■ **Extracted entries**:
Content starts

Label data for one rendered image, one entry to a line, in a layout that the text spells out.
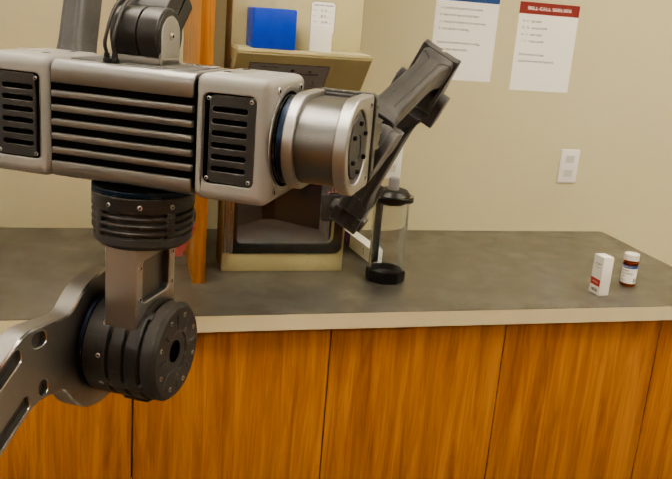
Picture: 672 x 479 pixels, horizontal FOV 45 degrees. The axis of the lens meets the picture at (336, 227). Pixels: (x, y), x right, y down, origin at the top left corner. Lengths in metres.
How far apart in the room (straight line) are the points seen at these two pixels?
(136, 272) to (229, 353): 0.82
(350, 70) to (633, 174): 1.34
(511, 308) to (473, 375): 0.20
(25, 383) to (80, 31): 0.61
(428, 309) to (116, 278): 1.01
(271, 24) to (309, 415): 0.92
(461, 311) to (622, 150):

Content ends

Each record must be set down again without alteration, and no picture may be carried over.

■ **Output of the exercise**:
Label data for one rendered image, one entry to a line, in a layout that the text spells out.
Picture: 672 x 479 pixels, horizontal FOV 45 degrees. The axis of the lens meets the picture at (336, 227). Pixels: (x, y), x right, y down, origin at the top left corner. Lengths in metres.
How far apart in the room (straight line) are the points seen at these two pixels?
(136, 272) to (229, 353): 0.82
(350, 70) to (633, 174): 1.34
(511, 308) to (473, 375): 0.20
(25, 383) to (80, 31): 0.61
(428, 309) to (116, 278): 1.01
(271, 24) to (309, 415): 0.92
(461, 311) to (622, 150):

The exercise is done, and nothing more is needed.